Records excerpted from a collection
- - -
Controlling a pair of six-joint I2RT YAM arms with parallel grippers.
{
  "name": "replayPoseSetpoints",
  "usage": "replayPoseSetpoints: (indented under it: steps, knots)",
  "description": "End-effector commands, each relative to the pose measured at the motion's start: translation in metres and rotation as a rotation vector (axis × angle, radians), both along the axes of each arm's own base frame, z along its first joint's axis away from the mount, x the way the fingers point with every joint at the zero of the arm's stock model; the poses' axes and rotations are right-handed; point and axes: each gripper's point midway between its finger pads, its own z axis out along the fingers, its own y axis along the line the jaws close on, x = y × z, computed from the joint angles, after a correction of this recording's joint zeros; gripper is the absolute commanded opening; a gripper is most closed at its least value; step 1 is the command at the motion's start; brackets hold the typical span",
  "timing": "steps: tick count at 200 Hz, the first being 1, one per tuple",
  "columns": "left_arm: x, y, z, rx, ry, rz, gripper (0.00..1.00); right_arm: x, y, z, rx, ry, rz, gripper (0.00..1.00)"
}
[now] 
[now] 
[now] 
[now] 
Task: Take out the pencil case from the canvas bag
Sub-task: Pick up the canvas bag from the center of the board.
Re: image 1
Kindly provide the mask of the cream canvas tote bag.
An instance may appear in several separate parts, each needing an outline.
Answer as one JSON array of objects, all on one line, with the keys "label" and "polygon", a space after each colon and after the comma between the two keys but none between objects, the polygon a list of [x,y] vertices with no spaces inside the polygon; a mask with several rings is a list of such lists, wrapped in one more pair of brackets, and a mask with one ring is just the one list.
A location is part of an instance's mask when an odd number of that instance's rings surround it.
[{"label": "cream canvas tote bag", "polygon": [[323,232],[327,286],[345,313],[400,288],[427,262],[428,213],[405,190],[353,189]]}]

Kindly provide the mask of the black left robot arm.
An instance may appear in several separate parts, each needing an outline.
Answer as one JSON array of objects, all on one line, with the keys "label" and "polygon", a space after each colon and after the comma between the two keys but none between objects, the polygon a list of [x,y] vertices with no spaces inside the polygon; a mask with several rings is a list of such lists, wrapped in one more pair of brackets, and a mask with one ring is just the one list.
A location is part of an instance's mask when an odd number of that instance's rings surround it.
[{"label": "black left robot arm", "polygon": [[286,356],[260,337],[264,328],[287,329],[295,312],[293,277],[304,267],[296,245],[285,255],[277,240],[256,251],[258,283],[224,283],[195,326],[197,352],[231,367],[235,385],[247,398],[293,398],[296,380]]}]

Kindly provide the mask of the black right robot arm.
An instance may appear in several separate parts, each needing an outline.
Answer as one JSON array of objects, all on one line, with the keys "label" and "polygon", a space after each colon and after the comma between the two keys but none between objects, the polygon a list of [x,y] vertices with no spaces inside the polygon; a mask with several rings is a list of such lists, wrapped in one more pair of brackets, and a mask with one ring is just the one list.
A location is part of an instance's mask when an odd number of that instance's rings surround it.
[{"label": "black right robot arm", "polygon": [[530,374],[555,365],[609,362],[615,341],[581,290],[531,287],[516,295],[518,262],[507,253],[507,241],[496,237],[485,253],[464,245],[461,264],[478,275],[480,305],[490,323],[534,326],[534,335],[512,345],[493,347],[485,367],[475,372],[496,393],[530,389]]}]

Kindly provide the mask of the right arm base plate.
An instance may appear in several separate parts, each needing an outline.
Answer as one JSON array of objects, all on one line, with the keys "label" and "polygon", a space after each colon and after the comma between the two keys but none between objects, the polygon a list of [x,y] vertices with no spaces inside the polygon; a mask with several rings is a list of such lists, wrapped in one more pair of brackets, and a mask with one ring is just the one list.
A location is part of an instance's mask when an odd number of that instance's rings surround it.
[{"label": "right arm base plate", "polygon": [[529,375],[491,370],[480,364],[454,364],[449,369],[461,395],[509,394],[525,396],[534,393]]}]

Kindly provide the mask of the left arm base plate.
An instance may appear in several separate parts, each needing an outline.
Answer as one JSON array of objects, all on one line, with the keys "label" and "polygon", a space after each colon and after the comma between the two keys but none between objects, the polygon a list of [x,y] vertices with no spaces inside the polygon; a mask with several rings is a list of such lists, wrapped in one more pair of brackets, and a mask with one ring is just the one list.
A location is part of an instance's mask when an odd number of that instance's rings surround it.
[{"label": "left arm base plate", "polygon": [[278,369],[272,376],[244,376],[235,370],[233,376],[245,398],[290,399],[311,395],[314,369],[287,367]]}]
- - -
**Activity:** Please make the answer a complete, exact reproduction of the records.

**Written reply:**
Controlling a pair of six-joint I2RT YAM arms with parallel grippers.
{
  "name": "replayPoseSetpoints",
  "usage": "replayPoseSetpoints: (indented under it: steps, knots)",
  "description": "End-effector commands, each relative to the pose measured at the motion's start: translation in metres and rotation as a rotation vector (axis × angle, radians), both along the axes of each arm's own base frame, z along its first joint's axis away from the mount, x the way the fingers point with every joint at the zero of the arm's stock model; the poses' axes and rotations are right-handed; point and axes: each gripper's point midway between its finger pads, its own z axis out along the fingers, its own y axis along the line the jaws close on, x = y × z, computed from the joint angles, after a correction of this recording's joint zeros; gripper is the absolute commanded opening; a gripper is most closed at its least value; step 1 is the command at the motion's start; brackets hold the typical span",
  "timing": "steps: tick count at 200 Hz, the first being 1, one per tuple",
  "columns": "left_arm: x, y, z, rx, ry, rz, gripper (0.00..1.00); right_arm: x, y, z, rx, ry, rz, gripper (0.00..1.00)"
}
[now] 
[now] 
[now] 
[now] 
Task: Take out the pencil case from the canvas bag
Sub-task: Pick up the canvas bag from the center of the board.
Re: image 1
Kindly provide the mask of the cream canvas tote bag.
An instance may appear in several separate parts, each needing an outline.
Answer as one JSON array of objects, all on one line, with the keys "label" and "polygon", a space after each colon and after the comma between the two keys but none between objects, the polygon a list of [x,y] vertices with no spaces inside the polygon; a mask with several rings is a list of such lists, wrapped in one more pair of brackets, and a mask with one ring is just the one list.
A location is part of an instance's mask when an odd number of that instance's rings surround it.
[{"label": "cream canvas tote bag", "polygon": [[323,232],[327,286],[345,313],[400,288],[427,262],[428,213],[405,190],[353,189]]}]

Kindly provide the mask of the black left robot arm.
An instance may appear in several separate parts, each needing an outline.
Answer as one JSON array of objects, all on one line, with the keys "label" and "polygon", a space after each colon and after the comma between the two keys but none between objects, the polygon a list of [x,y] vertices with no spaces inside the polygon; a mask with several rings is a list of such lists, wrapped in one more pair of brackets, and a mask with one ring is just the one list.
A location is part of an instance's mask when an odd number of that instance's rings surround it.
[{"label": "black left robot arm", "polygon": [[286,356],[260,337],[264,328],[287,329],[295,312],[293,277],[304,267],[296,245],[285,255],[277,240],[256,251],[258,283],[224,283],[195,326],[197,352],[231,367],[235,385],[247,398],[293,398],[296,380]]}]

Kindly provide the mask of the black right robot arm.
An instance may appear in several separate parts, each needing an outline.
Answer as one JSON array of objects, all on one line, with the keys "label" and "polygon", a space after each colon and after the comma between the two keys but none between objects, the polygon a list of [x,y] vertices with no spaces inside the polygon; a mask with several rings is a list of such lists, wrapped in one more pair of brackets, and a mask with one ring is just the one list.
A location is part of an instance's mask when an odd number of that instance's rings surround it.
[{"label": "black right robot arm", "polygon": [[530,374],[555,365],[609,362],[615,341],[581,290],[531,287],[516,295],[518,262],[507,253],[507,241],[496,237],[485,253],[464,245],[461,264],[478,275],[480,305],[490,323],[534,326],[534,335],[512,345],[493,347],[485,367],[475,372],[496,393],[530,389]]}]

Kindly provide the mask of the right arm base plate.
An instance may appear in several separate parts, each needing an outline.
Answer as one JSON array of objects, all on one line, with the keys "label" and "polygon", a space after each colon and after the comma between the two keys but none between objects, the polygon a list of [x,y] vertices with no spaces inside the polygon; a mask with several rings is a list of such lists, wrapped in one more pair of brackets, and a mask with one ring is just the one list.
A location is part of an instance's mask when an odd number of that instance's rings surround it.
[{"label": "right arm base plate", "polygon": [[529,375],[491,370],[480,364],[454,364],[449,369],[461,395],[509,394],[525,396],[534,393]]}]

Kindly provide the mask of the left arm base plate.
An instance may appear in several separate parts, each needing an outline.
Answer as one JSON array of objects, all on one line, with the keys "label" and "polygon", a space after each colon and after the comma between the two keys but none between objects, the polygon a list of [x,y] vertices with no spaces inside the polygon; a mask with several rings is a list of such lists, wrapped in one more pair of brackets, and a mask with one ring is just the one list.
A location is part of an instance's mask when an odd number of that instance's rings surround it.
[{"label": "left arm base plate", "polygon": [[278,369],[272,376],[244,376],[235,370],[233,376],[245,398],[290,399],[311,395],[314,369],[287,367]]}]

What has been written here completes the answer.